New Vehicle Training

When an agency places a new vehicle in service, it is imperative that personnel train on that vehicle’s hazards, safety features and equipment storage

   When an agency places a new vehicle in service, it is imperative that personnel train on that vehicle's hazards, safety features and proper equipment storage

   My HEMS service just received a new EC145 helicopter. Prior to taking delivery, our department operated a Bell 222 that was built in the 1980s. Don't get me wrong, there was nothing wrong with the 222 from an operational or safety perspective. Helicopters, like cars, are discontinued as new ones are developed. Since no more 222s are being built, it had become too difficult to ensure a safe and continuous supply of replacement parts for ongoing maintenance.

   Transitioning from a Bell 222 to an EC145 is like going from a 1980 Buick Regal to a 2010 hybrid SUV. Management recognized that this posed a serious change for the pilots, mechanics and medical crew and knew there would be a very steep learning curve for everyone. To help make the change, in the fall our service shifted to a BK-117, which is similar to the EC145 in many respects, providing us a stepping stone during our transition. One of the first things we realized is that we had thousands more questions and unknowns than we ever fathomed, and learning didn't take place over a period of days or weeks, but rather months. As we learned, we developed many strategies to help everyone understand the changes. Some of the strategies included:

  • Having conversations with pilots, mechanics and medical crews at other programs already using the BK-117 and EC145.
  • Taking photographs and creating a PowerPoint presentation showing the placement of all equipment and supplies inside the BK-117 and EC145.
  • Charging one of our pilots with developing a weekly e-mail blog to identify the "lessons learned," which was shared with everyone.
  • Developing a competency checklist for use by safety officers to ensure everyone had a minimum baseline knowledge about the helicopter-specific operations.
  • Utilizing a simulator for the medical crew to practice inside the new patient care space, improve familiarity with equipment location, and gain some comfort with the new vehicle.
  • Sharing the simulator with regional hospitals, fire and EMS services so they could gain familiarity with our new operational space.
  • Having classroom and hands-on education provided by a company representative for all crew members on the vehicle's features and operations.
  • Announcing publicly that our new helicopter would not go into service until all of our pilots and medical crew were properly trained in its operation.
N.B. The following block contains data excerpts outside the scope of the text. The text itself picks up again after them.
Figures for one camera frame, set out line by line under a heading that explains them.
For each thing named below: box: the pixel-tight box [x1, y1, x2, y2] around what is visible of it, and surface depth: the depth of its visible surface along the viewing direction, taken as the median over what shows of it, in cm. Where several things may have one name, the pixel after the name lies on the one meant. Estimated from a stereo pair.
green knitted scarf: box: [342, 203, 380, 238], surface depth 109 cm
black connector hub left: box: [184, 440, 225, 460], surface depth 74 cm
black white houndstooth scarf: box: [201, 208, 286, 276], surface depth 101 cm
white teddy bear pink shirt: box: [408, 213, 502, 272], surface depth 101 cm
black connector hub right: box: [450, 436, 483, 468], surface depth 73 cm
   As I discussed this one evening with a colleague who is also involved in EMS, education and writing, he said that his ground ambulance service had just received a new ambulance--"one of those big ones all the fire departments have." Being the fairly inquisitive and rather logical individual he is, he decided to take this vehicle he had never been in for a drive on his last shift. When he got back, one of his coworkers asked, "Did they show you how to drop the back yet?" Needless to say, there was some confusion.
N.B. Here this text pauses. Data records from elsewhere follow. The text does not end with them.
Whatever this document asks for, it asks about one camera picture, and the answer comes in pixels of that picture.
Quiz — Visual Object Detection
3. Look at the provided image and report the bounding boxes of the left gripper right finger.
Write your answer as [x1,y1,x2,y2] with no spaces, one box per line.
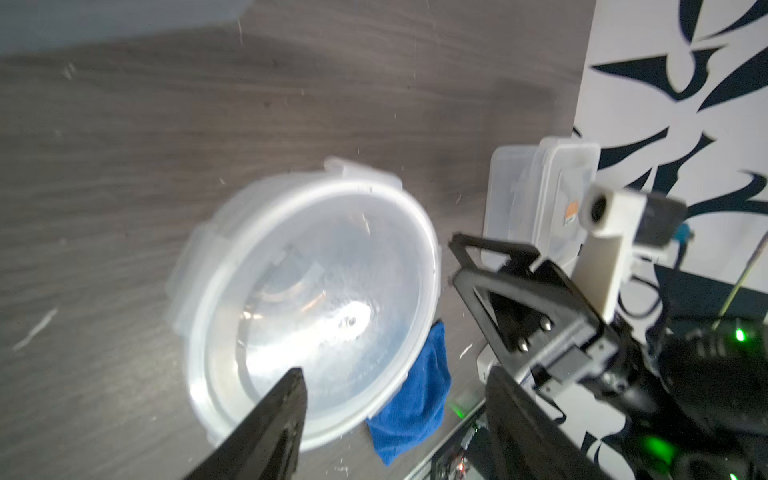
[486,366,608,480]

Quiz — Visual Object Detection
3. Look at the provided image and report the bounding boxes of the green bow saw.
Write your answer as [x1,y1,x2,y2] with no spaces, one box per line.
[711,232,768,331]

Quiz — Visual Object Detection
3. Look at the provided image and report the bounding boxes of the tall rectangular clear lunch box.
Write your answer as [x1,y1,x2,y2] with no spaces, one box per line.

   What struck the two of us was how much effort went into educating everyone on the features, changes and safety differences for one EMS vehicle, and it was completely missing for another. I won't pretend for a moment that our department did everything perfectly for our learning curve--nobody ever does. It is a learning curve!

   There are many different types of ambulances, and individual programs often have multiple sizes of ambulances from different manufacturers. In a quick nonscientific poll of some of my friends across the industry, I found one consistent and disconcerting fact: While fire departments require vehicle-specific training for every single engine, rescue truck, ladder truck, tanker, etc., it seems a driver's license is often all that is needed to operate an ambulance. Nearly every program requires CEVO or EVOC, but even these courses are quite general. As the EMS industry grows, the need for developing and emphasizing a culture of safety needs to become ever more prevalent. Part of developing a culture of safety is emphasizing safety in training.